### ASSIGNED TASK
From the data, copy out every line in which the word "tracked" appears.

### DATASET CONTENT
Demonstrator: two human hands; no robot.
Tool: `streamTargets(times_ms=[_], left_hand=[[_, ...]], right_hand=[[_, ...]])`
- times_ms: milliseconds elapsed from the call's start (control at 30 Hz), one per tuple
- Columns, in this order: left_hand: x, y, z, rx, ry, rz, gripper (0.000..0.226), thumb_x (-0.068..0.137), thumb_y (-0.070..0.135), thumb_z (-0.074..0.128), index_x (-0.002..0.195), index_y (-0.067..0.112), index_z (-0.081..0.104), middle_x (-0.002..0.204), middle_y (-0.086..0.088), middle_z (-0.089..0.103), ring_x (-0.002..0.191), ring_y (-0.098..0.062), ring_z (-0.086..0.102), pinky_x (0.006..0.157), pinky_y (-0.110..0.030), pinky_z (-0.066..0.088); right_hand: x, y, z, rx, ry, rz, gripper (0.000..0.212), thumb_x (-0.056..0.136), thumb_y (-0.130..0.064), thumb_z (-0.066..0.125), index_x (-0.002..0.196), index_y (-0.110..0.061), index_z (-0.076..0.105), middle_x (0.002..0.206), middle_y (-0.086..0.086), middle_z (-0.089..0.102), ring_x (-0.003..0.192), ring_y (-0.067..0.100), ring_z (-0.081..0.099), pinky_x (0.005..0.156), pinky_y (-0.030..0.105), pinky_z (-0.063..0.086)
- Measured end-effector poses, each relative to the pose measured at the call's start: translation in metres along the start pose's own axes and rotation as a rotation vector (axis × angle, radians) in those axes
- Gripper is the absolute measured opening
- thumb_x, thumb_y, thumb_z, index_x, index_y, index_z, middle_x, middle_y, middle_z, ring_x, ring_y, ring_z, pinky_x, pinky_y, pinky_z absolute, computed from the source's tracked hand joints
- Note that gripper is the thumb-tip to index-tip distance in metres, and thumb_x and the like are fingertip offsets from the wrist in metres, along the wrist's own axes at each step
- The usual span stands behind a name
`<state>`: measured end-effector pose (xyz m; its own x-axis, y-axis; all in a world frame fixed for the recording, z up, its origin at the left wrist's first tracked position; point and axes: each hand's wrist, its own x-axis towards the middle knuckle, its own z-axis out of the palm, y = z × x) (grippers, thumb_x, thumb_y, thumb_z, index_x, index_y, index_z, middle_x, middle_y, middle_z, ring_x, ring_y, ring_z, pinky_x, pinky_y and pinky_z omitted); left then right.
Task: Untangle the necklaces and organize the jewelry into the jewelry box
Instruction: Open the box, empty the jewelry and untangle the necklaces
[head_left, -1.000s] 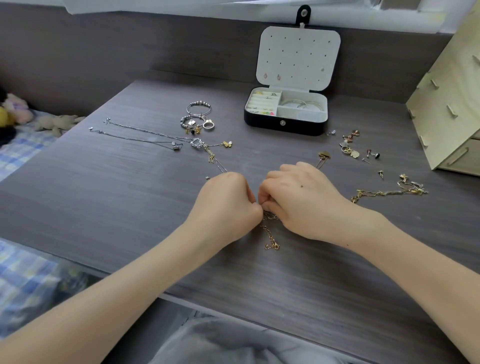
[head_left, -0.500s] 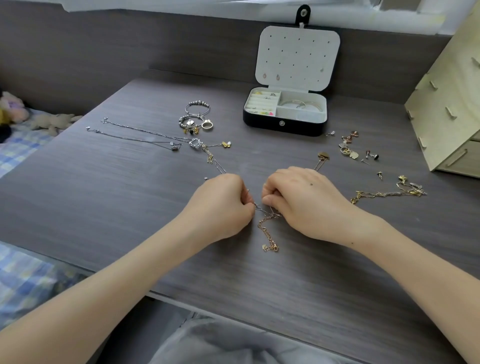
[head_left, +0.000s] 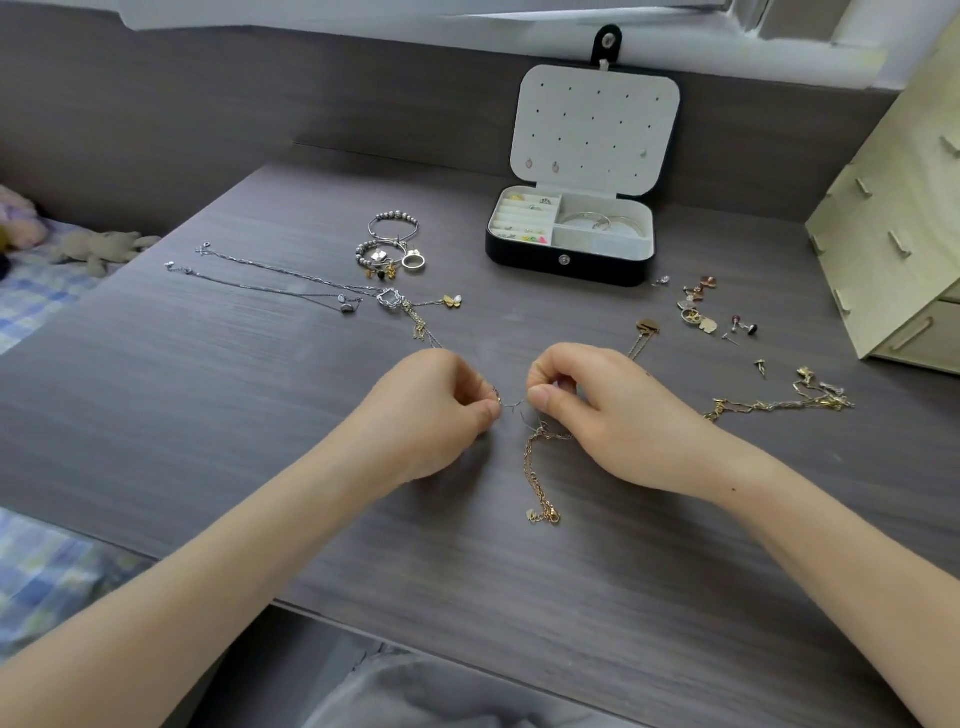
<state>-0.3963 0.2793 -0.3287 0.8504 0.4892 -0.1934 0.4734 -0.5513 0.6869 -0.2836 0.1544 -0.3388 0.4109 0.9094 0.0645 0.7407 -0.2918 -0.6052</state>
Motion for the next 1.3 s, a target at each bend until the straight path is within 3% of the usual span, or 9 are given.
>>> streamTargets(times_ms=[100, 267, 333, 400, 467, 633, 933, 1133, 1300], left_hand=[[0.001, -0.001, 0.004, 0.093, 0.042, 0.016, 0.014, 0.085, 0.029, 0.064, 0.074, 0.022, 0.065, 0.077, -0.001, 0.068, 0.078, -0.020, 0.062, 0.069, -0.028, 0.046], [0.002, 0.000, 0.011, 0.100, 0.109, 0.003, 0.012, 0.081, 0.035, 0.066, 0.073, 0.026, 0.067, 0.056, 0.010, 0.049, 0.059, -0.008, 0.047, 0.054, -0.024, 0.032], [0.001, 0.003, 0.013, 0.099, 0.138, -0.002, 0.015, 0.081, 0.034, 0.066, 0.067, 0.029, 0.064, 0.051, 0.008, 0.044, 0.056, -0.010, 0.046, 0.050, -0.023, 0.029], [0.000, 0.006, 0.014, 0.107, 0.147, -0.022, 0.021, 0.081, 0.035, 0.066, 0.061, 0.032, 0.059, 0.050, 0.008, 0.041, 0.068, -0.018, 0.054, 0.048, -0.022, 0.028], [0.000, 0.008, 0.014, 0.123, 0.141, -0.044, 0.023, 0.081, 0.037, 0.065, 0.060, 0.033, 0.056, 0.052, 0.007, 0.042, 0.075, -0.024, 0.053, 0.049, -0.021, 0.028], [0.003, 0.010, 0.017, 0.149, 0.126, -0.049, 0.027, 0.082, 0.046, 0.062, 0.061, 0.031, 0.055, 0.056, 0.006, 0.044, 0.063, -0.014, 0.043, 0.049, -0.023, 0.027], [0.010, -0.001, 0.006, 0.000, 0.034, -0.016, 0.017, 0.080, 0.028, 0.069, 0.065, 0.025, 0.064, 0.050, 0.010, 0.049, 0.051, -0.008, 0.045, 0.053, -0.023, 0.033], [0.012, -0.002, 0.000, 0.007, 0.049, -0.005, 0.020, 0.082, 0.023, 0.068, 0.063, 0.022, 0.062, 0.059, 0.007, 0.056, 0.057, -0.009, 0.049, 0.054, -0.021, 0.037], [0.017, 0.000, 0.000, 0.104, 0.060, 0.036, 0.016, 0.082, 0.021, 0.065, 0.066, 0.022, 0.062, 0.059, 0.007, 0.055, 0.058, -0.010, 0.049, 0.053, -0.021, 0.037]], right_hand=[[0.000, 0.000, 0.001, 0.002, 0.000, 0.006, 0.028, 0.094, -0.016, 0.050, 0.073, -0.034, 0.043, 0.071, -0.016, 0.047, 0.069, -0.001, 0.043, 0.066, 0.022, 0.029], [0.000, -0.001, 0.001, 0.008, -0.011, 0.004, 0.023, 0.094, -0.015, 0.050, 0.076, -0.029, 0.046, 0.071, -0.016, 0.048, 0.068, 0.000, 0.043, 0.066, 0.021, 0.031], [0.000, -0.001, 0.001, 0.008, -0.014, -0.002, 0.025, 0.093, -0.014, 0.050, 0.075, -0.030, 0.046, 0.071, -0.016, 0.048, 0.067, 0.000, 0.043, 0.065, 0.021, 0.030], [0.000, -0.001, 0.001, 0.004, -0.016, -0.005, 0.026, 0.093, -0.015, 0.050, 0.074, -0.031, 0.045, 0.071, -0.016, 0.049, 0.067, -0.001, 0.043, 0.064, 0.019, 0.030], [0.000, -0.001, 0.002, 0.002, -0.018, -0.004, 0.026, 0.093, -0.016, 0.050, 0.073, -0.032, 0.045, 0.072, -0.016, 0.049, 0.067, -0.001, 0.043, 0.063, 0.017, 0.030], [0.000, 0.002, 0.003, 0.002, -0.021, 0.002, 0.027, 0.094, -0.017, 0.050, 0.072, -0.033, 0.044, 0.073, -0.016, 0.048, 0.069, -0.001, 0.043, 0.063, 0.019, 0.030], [-0.001, 0.000, 0.000, 0.102, 0.006, 0.028, 0.024, 0.095, -0.013, 0.048, 0.076, -0.026, 0.048, 0.081, -0.001, 0.061, 0.066, 0.007, 0.046, 0.063, 0.021, 0.036], [-0.002, -0.002, 0.000, 0.255, 0.037, 0.094, 0.023, 0.095, -0.006, 0.045, 0.077, -0.018, 0.049, 0.077, -0.009, 0.066, 0.061, 0.000, 0.048, 0.058, 0.014, 0.035], [-0.001, -0.001, 0.002, 0.288, 0.072, 0.113, 0.018, 0.091, -0.002, 0.051, 0.078, -0.015, 0.053, 0.073, -0.004, 0.064, 0.075, 0.021, 0.060, 0.071, 0.031, 0.047]])
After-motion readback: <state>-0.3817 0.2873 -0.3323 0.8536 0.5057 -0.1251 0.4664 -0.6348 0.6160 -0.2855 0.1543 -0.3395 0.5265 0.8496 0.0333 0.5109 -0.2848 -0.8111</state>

### ANSWER SECTION
- thumb_x, thumb_y, thumb_z, index_x, index_y, index_z, middle_x, middle_y, middle_z, ring_x, ring_y, ring_z, pinky_x, pinky_y, pinky_z absolute, computed from the source's tracked hand joints
`<state>`: measured end-effector pose (xyz m; its own x-axis, y-axis; all in a world frame fixed for the recording, z up, its origin at the left wrist's first tracked position; point and axes: each hand's wrist, its own x-axis towards the middle knuckle, its own z-axis out of the palm, y = z × x) (grippers, thumb_x, thumb_y, thumb_z, index_x, index_y, index_z, middle_x, middle_y, middle_z, ring_x, ring_y, ring_z, pinky_x, pinky_y and pinky_z omitted); left then right.

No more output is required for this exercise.